Por Agustín Cabrera Perdomo
Por Agustín Cabrera Perdomo
La historia de Teodomiro Acosta, solo pervive en el recuerdo de unos pocos entre los que me cuento, y es por ello que escribí anteriormente, algunas de las andanzas de su infancia y juventud. Pensaba dejarlo aquí, pero; lo pintoresca y azarosa que fue el resto de su vida, opté por esta segunda parte donde cuento algunas anécdotas del personaje solo con la intención de recordar a quien dejó una pequeña huella, un evocador recuerdo de este Tinajero no insigne, pero si significado por sus procederes no precisamente a imitar y de sus picaras ocurrencias que salían a relucir en las tertulias y cabildos del pueblo hasta el otro día.
Fue Teodomiro hombre al que no le gustaba demasiado calentar el sitio, ni la silla, ni el lugar. -¡Tiene «jormiguilla» este chico!- decía su madre cuando ya independizado de la casa paterna, acudía alguna tarde a visitarla. Nada más atravesar el zaguán ya estaba diciendo que tenía que irse, pero su madre que conocía de viejo el origen de aquellas urgencias infundadas, le calmaba las prisas sorprendiéndole con algo que a Teodomiro le hacía recuperar la calma. Se sentaba a la mesa y esperaba la sorpresa que había ido a buscar su madre a la fresquera del patio, aunque no era tal sorpresa, pues él sabía que se trataba de unas truchas recién hechas y rellenas con pasta de garbanzos. A algunos amigos lectores de «pa fuera» podría resultarle raro que a unas simples empanadillas, aquí se las llame truchas y que además éstas sean dulces como la miel, pero es que los canarios somos dulces por naturaleza, tanto: que a diferencia de las peninsulares; también a nuestras morcillas las ponemos «da buti» de azúcar. (Nuestra comunidad es la de más alto índice diabético de la nación.) Las truchas rellenas con pasta de garbanzos y que apaciguaban la «jiribilla» de Teodomiro eran confeccionadas con garbanzas molidas, azúcar, un chorro generoso de anís El Mono y un puñito de canela. A esta mi avanzada edad, tengo varias historias todavía por escribir y creo que lo que me va a faltar es tiempo para contarlas si sigo divagando por sendas colaterales como esta del repostaje culinario.

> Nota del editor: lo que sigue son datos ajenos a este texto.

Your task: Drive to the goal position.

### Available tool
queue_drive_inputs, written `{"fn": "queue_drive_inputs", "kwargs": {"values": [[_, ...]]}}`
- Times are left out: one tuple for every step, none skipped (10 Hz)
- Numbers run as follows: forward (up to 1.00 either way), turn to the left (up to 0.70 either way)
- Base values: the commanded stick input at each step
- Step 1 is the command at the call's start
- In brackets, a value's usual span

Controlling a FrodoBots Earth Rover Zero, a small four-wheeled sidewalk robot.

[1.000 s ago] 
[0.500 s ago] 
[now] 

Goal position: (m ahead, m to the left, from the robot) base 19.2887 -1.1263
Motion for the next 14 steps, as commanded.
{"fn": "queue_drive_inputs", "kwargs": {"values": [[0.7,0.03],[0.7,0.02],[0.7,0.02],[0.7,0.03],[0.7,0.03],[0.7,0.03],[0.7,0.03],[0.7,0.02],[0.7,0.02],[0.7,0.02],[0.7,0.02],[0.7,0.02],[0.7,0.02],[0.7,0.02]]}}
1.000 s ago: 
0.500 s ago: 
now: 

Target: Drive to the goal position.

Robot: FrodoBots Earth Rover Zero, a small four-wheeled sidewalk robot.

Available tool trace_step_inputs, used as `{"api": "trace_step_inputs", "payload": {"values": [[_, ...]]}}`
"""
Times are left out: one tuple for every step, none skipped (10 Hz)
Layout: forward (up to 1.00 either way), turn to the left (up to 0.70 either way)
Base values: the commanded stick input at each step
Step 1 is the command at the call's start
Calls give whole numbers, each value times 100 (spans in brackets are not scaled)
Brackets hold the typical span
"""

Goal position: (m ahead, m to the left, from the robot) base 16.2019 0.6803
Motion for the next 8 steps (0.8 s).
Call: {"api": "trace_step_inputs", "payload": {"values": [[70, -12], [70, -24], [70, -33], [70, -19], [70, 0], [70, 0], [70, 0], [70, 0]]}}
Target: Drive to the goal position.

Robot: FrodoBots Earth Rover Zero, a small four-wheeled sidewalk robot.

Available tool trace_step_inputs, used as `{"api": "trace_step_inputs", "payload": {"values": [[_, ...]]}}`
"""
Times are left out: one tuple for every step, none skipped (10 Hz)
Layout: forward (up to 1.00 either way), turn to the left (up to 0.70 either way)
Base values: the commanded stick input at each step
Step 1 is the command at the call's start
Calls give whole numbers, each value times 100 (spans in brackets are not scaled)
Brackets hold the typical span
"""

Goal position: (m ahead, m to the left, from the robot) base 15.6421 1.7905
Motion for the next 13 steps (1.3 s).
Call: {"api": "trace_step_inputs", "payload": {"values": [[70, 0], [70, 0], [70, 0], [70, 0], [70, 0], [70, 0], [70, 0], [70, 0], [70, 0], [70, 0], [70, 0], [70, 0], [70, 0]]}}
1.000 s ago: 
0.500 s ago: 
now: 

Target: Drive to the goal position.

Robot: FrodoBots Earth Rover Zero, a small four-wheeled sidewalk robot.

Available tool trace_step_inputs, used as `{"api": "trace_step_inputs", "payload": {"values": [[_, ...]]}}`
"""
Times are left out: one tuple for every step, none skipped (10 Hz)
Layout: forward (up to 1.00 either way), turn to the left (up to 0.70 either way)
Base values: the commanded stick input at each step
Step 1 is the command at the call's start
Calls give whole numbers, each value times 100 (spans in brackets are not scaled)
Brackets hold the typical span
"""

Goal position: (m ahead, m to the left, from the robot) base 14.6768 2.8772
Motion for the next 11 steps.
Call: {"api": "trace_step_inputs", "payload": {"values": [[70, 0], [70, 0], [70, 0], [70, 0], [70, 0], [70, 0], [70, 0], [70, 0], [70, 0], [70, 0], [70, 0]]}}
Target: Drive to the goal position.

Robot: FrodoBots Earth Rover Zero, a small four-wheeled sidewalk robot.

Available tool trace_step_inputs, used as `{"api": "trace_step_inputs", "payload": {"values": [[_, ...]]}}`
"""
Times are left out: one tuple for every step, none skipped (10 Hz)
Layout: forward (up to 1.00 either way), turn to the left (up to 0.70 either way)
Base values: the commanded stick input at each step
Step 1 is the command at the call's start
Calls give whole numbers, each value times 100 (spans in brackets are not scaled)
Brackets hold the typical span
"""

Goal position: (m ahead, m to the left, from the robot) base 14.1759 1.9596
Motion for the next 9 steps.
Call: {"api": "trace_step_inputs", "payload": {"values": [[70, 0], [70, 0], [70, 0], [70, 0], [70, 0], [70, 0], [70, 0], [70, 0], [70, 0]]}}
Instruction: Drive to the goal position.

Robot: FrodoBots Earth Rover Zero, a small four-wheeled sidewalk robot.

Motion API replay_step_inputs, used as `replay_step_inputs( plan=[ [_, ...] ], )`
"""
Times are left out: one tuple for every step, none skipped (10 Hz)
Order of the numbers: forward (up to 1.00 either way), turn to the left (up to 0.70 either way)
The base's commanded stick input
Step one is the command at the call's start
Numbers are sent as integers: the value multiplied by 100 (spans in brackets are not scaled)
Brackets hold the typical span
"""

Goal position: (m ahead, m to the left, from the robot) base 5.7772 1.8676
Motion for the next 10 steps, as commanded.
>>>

Estaba nuestro hombre en Tenerife, en Santa Cruz después de una larga estancia en aquella provincia, sin haber hecho mucho «negocio». Con sus posibles en las últimas y su manía de dejarse el flequillo para disimular la jeta de la sien, el pelo le había crecido más de lo normal teniendo la necesidad urgente de un «arreglo». Espero pacientemente frente a la barbería de más postín de Santa Cruz a que apareciese el figurante que le faltaba para iniciar y concluir el plan que había planeado, para pelarse de balde. La ocasión llegó cuando un muchacho de diez o doce años se acercó a él y le pidió por favor la hora. Teodomiro se la dio y además le dijo si quería un pelado gratis. El chico aceptó encantado y entraron los dos en la barbería. Cuando les tocó el turno, Teodomiro se acerca para ser atendido por el fígaro jefe, quien con profesionalidad y diligencia termino el servicio con la frase de rigor: «servido señor». Teodomiro Acosta llamó al chico y le indicó al barbero que lo pelara y abundando en indicaciones de cómo quería que lo dejase. Al tiempo que miraba la hora le dijo al barbero que iba un momento al bar de al lado por una imperiosa diligencia fisiológica y que le abonaría ambos servicios a la vuelta. Teodomiro se fue directamente al muelle donde se embarcó en el Correíllo que salía para Gran Canaria. Cuando el barbero terminó de pelar al rapaz y viendo que el supuesto progenitor no daba señales de vida, preguntó al chico que donde se había metido su padre. Ese hombre no es mi padre, yo solo le pregunté por la hora y me dijo si quería un pelado gratis.
El cabreo sordo del barbero fue eso, un cabreo sordo y mudo pues decidió tragarse el degüello para salvarse de pasar a ser la comidilla y el hazme reír del barrio. Teodomiro, al final de su carrera como «negociante» tenía acreedores en las siete islas y tuvo que reducir drásticamente el ámbito comercial a su Lanzarote natal.